In addition, β-1→3-D-glucans seem to be able to modify the response to pro-inflammatory stimuli or even sepsis. In a murine polymicrobial sepsis model, β-1→3-D-glucan  treatment resulted in decreased septic morbidity and mortality mediated via inhibition of NFκB and stimulation of the phosphoinositide-3-kinase (PI3K) pathway [21,22]. These and other animal studies [23,24] as well as a clinical trial  support a protective role of β-1→3-D-glucan in certain pro-inflammatory conditions. The mechanisms underlying these beneficial effects of β-1→3-D-glucan are only partially resolved, especially in humans. Thus, the aim of this study was to elucidate molecular and cellular mechanisms of β-1→3-D-glucans on human leukocytes in pro-inflammatory conditions with special emphasis on the cytokine profile and its transcriptional regulation. For this purpose, peripheral blood mononuclear cells (PBMC) were exposed to a well-defined β-1→3-D-glucan, i.e. glucan phosphate (GP) [20,26], alone or simultaneously with LPS from gram-negative bacteria or the superantigen TSST-1 from gram-positive bacteria over 48 h. Because of the potential effect of β-1→3-D-glucan on cytokine production [12,16-19], TNFα, IL-1β, IL-6, IL-8 and IL-1RA were measured as well as IFNγ, IL-2, IL-4, IL-10, IL-12 and TGFβ1. Correspondingly, four NFκB sites from the TNFα promoter (κ consensus, κ1, κ2, κ3) , a κ consensus site from the IL-8 promoter , an NFAT site from the IFNγ promoter (ATP2)  and a consensus NFIL-6 site from the IL-6 promoter  were examined. Because of the anti-inflammatory role of IL-1RA, we focused on binding of transcription factors to the IL-1RA promoter.
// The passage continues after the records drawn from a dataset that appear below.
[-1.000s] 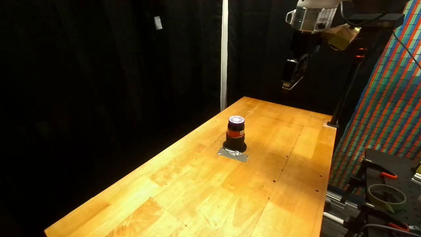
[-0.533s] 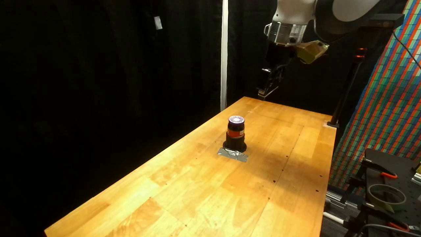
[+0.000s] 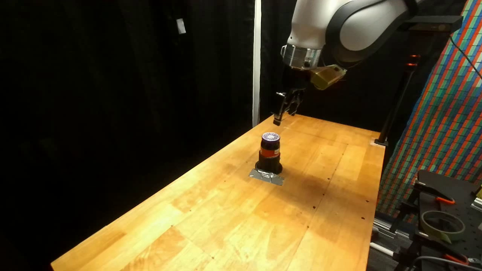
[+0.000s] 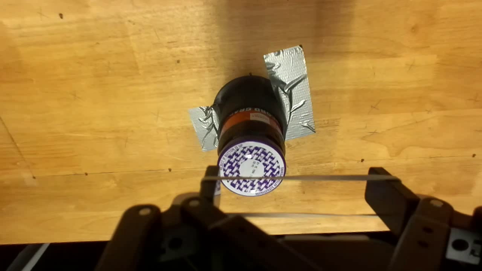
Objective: Put the elastic rubber on the object
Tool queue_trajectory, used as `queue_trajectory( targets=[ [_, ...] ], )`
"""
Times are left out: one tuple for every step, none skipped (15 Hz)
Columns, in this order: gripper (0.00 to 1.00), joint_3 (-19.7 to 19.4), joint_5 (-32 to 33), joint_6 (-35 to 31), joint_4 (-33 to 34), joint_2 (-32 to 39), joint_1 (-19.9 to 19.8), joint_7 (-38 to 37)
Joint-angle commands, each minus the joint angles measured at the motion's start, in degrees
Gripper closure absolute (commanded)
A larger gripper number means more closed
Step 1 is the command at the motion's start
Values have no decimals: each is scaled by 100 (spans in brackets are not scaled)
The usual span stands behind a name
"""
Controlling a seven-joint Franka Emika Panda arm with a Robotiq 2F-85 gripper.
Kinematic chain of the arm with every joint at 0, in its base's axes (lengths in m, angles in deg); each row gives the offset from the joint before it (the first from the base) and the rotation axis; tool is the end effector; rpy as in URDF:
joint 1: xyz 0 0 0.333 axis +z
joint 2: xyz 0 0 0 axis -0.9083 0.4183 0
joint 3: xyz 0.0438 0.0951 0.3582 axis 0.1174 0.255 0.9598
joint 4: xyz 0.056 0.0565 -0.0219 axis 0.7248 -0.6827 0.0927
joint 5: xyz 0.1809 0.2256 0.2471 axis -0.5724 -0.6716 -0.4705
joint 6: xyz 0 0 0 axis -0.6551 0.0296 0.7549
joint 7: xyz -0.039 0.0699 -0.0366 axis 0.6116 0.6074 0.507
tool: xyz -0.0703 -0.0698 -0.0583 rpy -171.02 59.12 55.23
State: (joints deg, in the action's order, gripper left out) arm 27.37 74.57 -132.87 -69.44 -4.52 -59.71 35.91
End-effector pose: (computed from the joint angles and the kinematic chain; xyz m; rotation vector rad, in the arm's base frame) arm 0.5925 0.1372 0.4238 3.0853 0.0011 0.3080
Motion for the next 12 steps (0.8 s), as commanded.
queue_trajectory(
  targets=[
    [0, -263, 37, -134, 646, 619, 209, -102],
    [0, -304, -40, -165, 777, 769, 219, -46],
    [0, -338, -92, -139, 892, 888, 239, -12],
    [0, -388, -81, -180, 993, 1008, 271, -33],
    [0, -433, -72, -196, 1097, 1122, 295, -49],
    [0, -490, -45, -205, 1210, 1249, 322, -82],
    [0, -530, -56, -176, 1322, 1358, 337, -77],
    [0, -580, -65, -157, 1432, 1470, 353, -90],
    [0, -622, -73, -167, 1528, 1574, 366, -99],
    [0, -683, -47, -188, 1618, 1678, 392, -143],
    [0, -719, -64, -163, 1708, 1772, 402, -144],
    [0, -749, -83, -124, 1793, 1856, 413, -150]
  ],
)
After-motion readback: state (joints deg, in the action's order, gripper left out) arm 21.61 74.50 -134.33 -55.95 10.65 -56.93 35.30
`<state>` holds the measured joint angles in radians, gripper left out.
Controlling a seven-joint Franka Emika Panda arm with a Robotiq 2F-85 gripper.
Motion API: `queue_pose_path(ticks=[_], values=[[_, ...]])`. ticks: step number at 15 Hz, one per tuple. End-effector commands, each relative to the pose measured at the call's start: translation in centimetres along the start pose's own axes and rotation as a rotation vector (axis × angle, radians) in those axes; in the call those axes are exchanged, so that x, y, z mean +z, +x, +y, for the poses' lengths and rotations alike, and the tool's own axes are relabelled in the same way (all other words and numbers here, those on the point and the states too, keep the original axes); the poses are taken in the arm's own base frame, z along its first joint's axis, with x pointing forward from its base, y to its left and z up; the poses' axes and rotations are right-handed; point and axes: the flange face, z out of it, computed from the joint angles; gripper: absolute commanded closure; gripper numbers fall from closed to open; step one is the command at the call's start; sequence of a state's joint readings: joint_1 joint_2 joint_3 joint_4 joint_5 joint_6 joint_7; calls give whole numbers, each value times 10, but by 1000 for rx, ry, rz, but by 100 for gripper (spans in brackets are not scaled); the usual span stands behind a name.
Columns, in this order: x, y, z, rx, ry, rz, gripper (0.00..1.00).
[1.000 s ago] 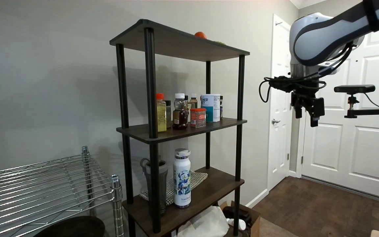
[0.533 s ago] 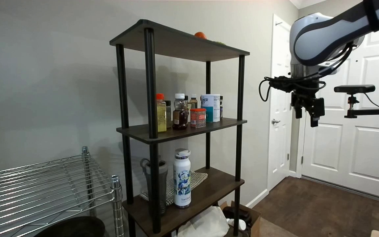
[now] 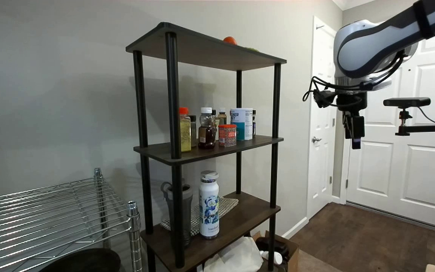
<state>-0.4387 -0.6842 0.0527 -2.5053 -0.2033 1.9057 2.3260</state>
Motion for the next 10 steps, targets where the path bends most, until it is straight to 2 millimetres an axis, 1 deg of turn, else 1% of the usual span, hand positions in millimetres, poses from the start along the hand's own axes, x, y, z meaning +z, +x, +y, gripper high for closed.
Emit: queue_pose_path(ticks=[1, 5, 6, 10], values=[[6, -11, -1, 192, -34, -37, 0], [6, -23, -3, 388, -51, -101, 0], [8, -15, -12, 427, -51, -125, 0], [7, -22, -16, 574, -88, -282, 0]])
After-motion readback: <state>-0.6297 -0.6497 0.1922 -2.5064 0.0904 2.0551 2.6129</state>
An inhibitory element and three positive-acting LPS-response elements (LRE-1, LRE-2 and LRE-3) in the IL-1RA promoter, including NFκB, PU.1 and NFIL-6 sites, have been characterized previously [30-33]. Using computational analysis for homology search , we looked for new binding motifs in the IL-1RA promoter.
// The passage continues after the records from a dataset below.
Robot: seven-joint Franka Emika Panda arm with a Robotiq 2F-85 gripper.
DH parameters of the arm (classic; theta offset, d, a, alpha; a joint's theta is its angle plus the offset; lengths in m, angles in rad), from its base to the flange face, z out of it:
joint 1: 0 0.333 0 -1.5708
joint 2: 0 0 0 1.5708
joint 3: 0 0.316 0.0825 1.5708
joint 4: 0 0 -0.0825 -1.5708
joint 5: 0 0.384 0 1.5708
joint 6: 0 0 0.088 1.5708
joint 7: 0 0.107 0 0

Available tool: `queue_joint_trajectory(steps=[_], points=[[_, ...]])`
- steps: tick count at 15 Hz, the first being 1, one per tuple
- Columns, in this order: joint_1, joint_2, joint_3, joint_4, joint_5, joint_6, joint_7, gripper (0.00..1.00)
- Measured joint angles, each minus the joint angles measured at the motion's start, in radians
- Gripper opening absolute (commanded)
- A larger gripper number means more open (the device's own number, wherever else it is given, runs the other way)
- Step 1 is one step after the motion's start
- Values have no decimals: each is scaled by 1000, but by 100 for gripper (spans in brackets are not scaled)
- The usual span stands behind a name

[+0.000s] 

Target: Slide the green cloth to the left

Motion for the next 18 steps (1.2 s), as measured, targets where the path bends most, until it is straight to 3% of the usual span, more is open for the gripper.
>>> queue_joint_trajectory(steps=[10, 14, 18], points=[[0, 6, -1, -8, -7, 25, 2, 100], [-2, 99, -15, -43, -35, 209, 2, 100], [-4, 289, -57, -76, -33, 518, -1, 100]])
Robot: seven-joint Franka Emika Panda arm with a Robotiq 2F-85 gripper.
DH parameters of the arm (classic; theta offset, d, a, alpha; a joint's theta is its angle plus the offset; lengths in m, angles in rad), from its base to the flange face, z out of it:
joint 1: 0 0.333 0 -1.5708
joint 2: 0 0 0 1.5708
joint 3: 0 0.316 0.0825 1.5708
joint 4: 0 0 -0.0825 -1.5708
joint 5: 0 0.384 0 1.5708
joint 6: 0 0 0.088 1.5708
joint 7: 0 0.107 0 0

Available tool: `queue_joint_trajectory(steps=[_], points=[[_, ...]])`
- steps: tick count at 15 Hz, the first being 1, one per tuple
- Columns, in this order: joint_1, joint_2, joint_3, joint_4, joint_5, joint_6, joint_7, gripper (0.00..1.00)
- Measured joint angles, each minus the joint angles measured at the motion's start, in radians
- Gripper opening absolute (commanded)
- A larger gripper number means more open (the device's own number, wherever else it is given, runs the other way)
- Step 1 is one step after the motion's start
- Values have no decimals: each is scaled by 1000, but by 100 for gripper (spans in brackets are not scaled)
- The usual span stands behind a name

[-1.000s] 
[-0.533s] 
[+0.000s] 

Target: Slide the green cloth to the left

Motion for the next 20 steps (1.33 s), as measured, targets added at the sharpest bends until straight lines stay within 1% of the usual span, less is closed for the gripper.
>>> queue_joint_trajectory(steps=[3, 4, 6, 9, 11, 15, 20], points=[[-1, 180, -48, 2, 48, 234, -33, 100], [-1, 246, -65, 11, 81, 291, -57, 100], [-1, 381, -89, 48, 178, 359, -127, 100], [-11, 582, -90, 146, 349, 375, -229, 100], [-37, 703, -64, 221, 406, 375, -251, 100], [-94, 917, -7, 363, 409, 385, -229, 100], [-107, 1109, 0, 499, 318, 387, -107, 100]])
Binding activities of NFκB, NFIL-6 and NFAT from human PBMC to the TNFα, IL-6 and IFNγ promoters following an in vitro stimulation (1 h) with LPS, TSST-1, GP, GP + LPS and GP + TSST-1
GP induced band shifts, indicating binding of NFκB as well as of NFIL-6 to the corresponding DNA oligonucleotides (κ consensus, κ1, κ2, κ3 sites from the TNFα promoter; κ consensus from the IL-8 promoter; NFIL-6consensus from the IL-6 promoter; Table 1; Fig. 1A). The extent of the band shifts induced by GP was not statistically different when compared to LPS or TSST-1 (Fig. 1B). A supershift, conducted for an NFκB consensus site from the IL-8 promoter, demonstrated a GP-induced predominant binding of NFκB p65 and to a lesser degree of p50 (Fig. 1A). Accordingly, an immunoblot of nuclear extracts from GP-treated PBMC showed a strong binding of NFκB p65 and a weaker reaction of p50, whereas p52 was negative (Fig. 2). Simultaneous co-treatment of PBMC with GP did not change the LPS-induced NFκB binding to oligos from the TNFα promoter significantly (Fig. 1B), but substantially decreased the TSST-1-induced NFκB binding when compared to TSST-1 or GP (100 μg) and thus differed completely from the theoretical value of GP/TSST-1 calc. (n = 4; p < 0.05 vs. GP/TSST-1 calc. and p = 0.07 vs. TSST-1; Fig. 1B). GP was also able to induce band shifts indicative of binding of particular variants of NFAT to an oligo from the IFNγ promoter (Fig. 1A). An immunoblot for two NFAT subunits demonstrated a GP-induced binding of NFATc2 and to a lesser degree of NFATc1 (Fig. 2).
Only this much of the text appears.